Photography by Jenna Sparks
9 Comments on “Chicken Stuffed Hatch Chiles”
This was OK but I probably won’t make it again.
Loved it and it was a lot easier than it looked. Perfect fresh dinner
Outstanding! This was my 2nd time making this recipe. The 1st time I made it exactly as written, this time I just substituted some left over pulled pork for the chicken. I changed nothing else, why would I it was perfect as written. Thank you so much for sharing!!
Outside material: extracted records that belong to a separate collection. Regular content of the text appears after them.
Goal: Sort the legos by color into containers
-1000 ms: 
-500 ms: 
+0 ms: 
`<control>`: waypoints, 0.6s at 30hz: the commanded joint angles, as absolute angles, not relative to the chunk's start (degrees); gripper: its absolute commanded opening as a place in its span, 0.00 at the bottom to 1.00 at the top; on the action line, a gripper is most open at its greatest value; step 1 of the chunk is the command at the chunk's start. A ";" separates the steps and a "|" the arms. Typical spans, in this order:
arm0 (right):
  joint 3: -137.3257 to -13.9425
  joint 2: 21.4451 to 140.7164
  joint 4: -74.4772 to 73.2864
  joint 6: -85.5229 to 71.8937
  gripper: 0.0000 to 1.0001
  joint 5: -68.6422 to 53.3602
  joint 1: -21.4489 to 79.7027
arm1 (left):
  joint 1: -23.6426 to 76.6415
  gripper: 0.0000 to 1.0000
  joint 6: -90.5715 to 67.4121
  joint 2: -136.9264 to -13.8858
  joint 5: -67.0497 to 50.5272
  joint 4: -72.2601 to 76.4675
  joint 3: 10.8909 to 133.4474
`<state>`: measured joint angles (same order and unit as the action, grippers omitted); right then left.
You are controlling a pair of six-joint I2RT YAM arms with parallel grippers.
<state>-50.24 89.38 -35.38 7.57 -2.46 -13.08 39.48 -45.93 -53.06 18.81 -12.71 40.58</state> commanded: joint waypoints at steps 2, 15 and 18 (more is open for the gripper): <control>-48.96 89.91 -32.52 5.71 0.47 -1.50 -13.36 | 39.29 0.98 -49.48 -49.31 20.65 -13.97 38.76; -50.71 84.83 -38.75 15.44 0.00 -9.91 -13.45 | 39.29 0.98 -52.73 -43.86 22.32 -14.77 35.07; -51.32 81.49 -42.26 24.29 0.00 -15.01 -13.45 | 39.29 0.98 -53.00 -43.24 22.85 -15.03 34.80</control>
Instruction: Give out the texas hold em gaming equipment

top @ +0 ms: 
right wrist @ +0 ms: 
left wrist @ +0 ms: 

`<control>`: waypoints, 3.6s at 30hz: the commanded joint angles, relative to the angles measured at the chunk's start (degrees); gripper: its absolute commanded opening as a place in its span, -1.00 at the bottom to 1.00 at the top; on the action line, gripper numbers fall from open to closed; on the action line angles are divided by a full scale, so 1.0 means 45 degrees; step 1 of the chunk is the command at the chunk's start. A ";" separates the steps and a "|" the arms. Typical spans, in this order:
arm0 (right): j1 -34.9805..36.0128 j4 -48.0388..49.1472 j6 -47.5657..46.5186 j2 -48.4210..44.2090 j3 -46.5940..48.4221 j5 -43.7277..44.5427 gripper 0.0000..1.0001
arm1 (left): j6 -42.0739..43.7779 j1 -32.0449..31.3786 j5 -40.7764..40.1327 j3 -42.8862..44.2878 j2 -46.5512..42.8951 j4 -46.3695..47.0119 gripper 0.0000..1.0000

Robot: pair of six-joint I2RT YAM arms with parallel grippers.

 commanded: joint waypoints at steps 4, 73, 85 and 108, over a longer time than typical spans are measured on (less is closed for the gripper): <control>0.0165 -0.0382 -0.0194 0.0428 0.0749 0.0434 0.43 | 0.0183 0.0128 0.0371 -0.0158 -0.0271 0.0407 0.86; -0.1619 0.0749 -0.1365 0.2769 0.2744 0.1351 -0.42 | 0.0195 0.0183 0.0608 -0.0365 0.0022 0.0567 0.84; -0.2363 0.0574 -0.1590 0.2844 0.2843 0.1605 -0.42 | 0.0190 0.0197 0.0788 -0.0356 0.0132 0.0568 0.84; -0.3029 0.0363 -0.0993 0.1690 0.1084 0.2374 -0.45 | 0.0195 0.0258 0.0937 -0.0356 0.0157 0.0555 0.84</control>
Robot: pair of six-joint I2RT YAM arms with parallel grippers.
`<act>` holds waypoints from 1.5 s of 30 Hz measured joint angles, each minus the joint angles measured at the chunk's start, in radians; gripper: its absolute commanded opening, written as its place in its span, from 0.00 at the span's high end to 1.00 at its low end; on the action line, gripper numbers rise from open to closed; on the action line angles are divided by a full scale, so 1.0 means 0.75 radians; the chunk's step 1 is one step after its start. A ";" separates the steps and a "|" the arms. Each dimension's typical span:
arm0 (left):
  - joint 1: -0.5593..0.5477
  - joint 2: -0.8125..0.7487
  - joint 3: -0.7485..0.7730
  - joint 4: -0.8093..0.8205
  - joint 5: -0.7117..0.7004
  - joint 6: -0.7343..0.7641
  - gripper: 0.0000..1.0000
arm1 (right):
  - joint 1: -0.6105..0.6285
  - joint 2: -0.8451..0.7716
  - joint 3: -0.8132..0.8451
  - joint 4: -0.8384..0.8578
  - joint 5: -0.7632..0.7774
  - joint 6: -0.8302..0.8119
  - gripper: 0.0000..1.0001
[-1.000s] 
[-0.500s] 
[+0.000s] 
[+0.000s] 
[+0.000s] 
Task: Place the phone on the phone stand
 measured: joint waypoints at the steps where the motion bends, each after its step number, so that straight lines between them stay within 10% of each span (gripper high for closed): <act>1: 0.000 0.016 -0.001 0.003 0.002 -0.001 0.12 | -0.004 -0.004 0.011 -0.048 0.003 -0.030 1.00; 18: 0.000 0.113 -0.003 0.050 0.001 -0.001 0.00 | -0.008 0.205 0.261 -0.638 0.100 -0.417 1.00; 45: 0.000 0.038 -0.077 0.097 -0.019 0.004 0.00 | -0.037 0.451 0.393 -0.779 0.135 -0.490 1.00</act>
Ahh Iam in love ,i spent a couple years in and around greece and love there authentic dishes, You remind me so much of the people and country, and please visit us: https://www.beckandbulow.com
Made these last night and the husband and kids loved them! I used half Anaheim and half poblano peppers since not everyone likes a lot of heat. The Anaheim peppers ended up falling apart quite a bit after being roasted when trying to remove the seeds. I donโt know if thereโs a way to avoid that but Iโll probably just use poblano peppers next time since they held together better. This recipe took some time but was simple enough for a beginner-intermediate cook like me and the directions were easy to follow. The cilantro cream sauce is so good!
I was searching for recipes with Hatch chiles and found this one. I made them yesterday with shrimp. They were incredible! The filling is absolutely delicious, but I’m not sure the egg is necessary. I thought the filling binded well with the cheese. If I’m missing something as far as the egg is concerned, let me know. The cilantro cream sauce is wonderful. Now that I’ve discovered your website, I can’t wait to order your cookbook. I was born and raised in El Paso, too, so we must be soul sisters!
Thank you for this fabulous recipe!
I made for the first time chili rellenos…….my husband ate one and the rest went in the trash. I wish I had your video two nights ago. I will try again. I love, love your website. You have delicious recipes.
With a husband from Mexico, we typically make the traditional chile relleno fried with the egg and flour batter. ย I was looking for a healthier version of the recipe and this was perfect! ย The flavor was great and it was easier than the traditional chile relleno. ย Thanks for the recipe. ย I wanted to leave a picture but not sure how to do that.
I just bought some chiles today. Yum, I’m ready to make them tomorrow. They look delitous. I’m ready to make them.